Core Thesis#
The mentor hardware notes and Bjarke Roune document point toward a provocative idea:
Future inference accelerators may look less like today’s GPU-only stack and more like programmable AI CPUs with large SRAM, systolic arrays, DMA engines, and explicit memory hierarchy control.
For a student research group, the opportunity is not to fabricate a chip. It is to build the software, simulators, and empirical studies that make the tradeoffs visible.

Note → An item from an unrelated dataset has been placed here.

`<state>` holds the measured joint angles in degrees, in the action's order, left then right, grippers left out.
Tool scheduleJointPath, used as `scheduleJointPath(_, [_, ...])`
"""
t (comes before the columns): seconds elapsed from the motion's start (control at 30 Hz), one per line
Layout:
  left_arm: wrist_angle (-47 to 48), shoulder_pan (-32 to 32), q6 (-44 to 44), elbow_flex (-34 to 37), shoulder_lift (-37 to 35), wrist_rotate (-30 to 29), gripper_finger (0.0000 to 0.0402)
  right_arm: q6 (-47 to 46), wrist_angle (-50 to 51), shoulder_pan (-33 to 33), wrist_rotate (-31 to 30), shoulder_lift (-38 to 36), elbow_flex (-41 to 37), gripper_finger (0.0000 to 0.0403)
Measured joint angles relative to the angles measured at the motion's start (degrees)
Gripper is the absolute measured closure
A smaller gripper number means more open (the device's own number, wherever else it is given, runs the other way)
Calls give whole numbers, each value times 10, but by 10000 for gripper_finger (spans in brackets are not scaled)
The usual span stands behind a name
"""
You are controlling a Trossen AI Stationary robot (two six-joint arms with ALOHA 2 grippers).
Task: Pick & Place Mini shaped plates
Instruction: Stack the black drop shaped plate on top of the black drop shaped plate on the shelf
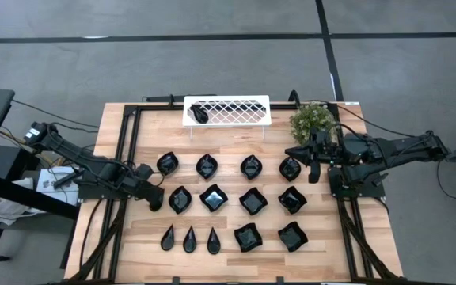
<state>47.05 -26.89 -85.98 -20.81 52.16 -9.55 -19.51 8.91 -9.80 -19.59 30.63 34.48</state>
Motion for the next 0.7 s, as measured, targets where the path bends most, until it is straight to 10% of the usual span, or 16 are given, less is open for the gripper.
scheduleJointPath(0.7, [-21, 0, 2, 0, 47, 4, 274, -38, 55, -34, -24, -16, -8, 403])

Strongest Research Directions#
1. 1:2 vs 2:4 Sparsity Recipes#
NVIDIA-style 2:4 sparsity is known. The mentor document highlights a possible 1:2 format with one bit indicating which value survives and seven bits for the value. The research question is whether Llama-class models can tolerate 1:2 sparsity with careful recipes.
2. Fused Lossy + Lossless Compression#
Quantization is lossy. Huffman coding is lossless. The document’s JPEG analogy is useful: combine them. A lookup table could map FP8 to lower-bit values while also assigning entropy codes.
3. Tiled Software Pipeline Library#
Kernel authors still write too much hand-pipelined code. Triton helps, but the gap remains for declaring load/compute/store/network stages cleanly with fusion. This is a systems paper hiding in plain sight.
4. HBM Minimization Planner#
Given a model, context length, traffic shape, and SLO, recommend quantization, KV cache policy, sharding, and offload strategy.
Diagram#
flowchart TD Workload[Inference workload] --> Planner[Design-space planner] Planner --> Numerics[Precision / sparsity] Planner --> Memory[HBM / DRAM / SSD placement] Planner --> Kernel[Tiled kernel pipeline] Planner --> Network[MoE / sharding topology] Numerics --> Metric[Tokens per dollar] Memory --> Metric Kernel --> Metric Network --> Metric
Novelty Opinion#
This track is harder than KV cache papers because the evaluation story needs either a simulator, kernel prototype, or hardware counter study. But it is also where durable systems value may live.
Tenure And Complexity#
- Small empirical sparsity study: 1-2 months.
- Compression study: 1-3 months.
- Tiled pipeline library: 6-12 months.
- Chip co-design search: 12+ months unless heavily scoped.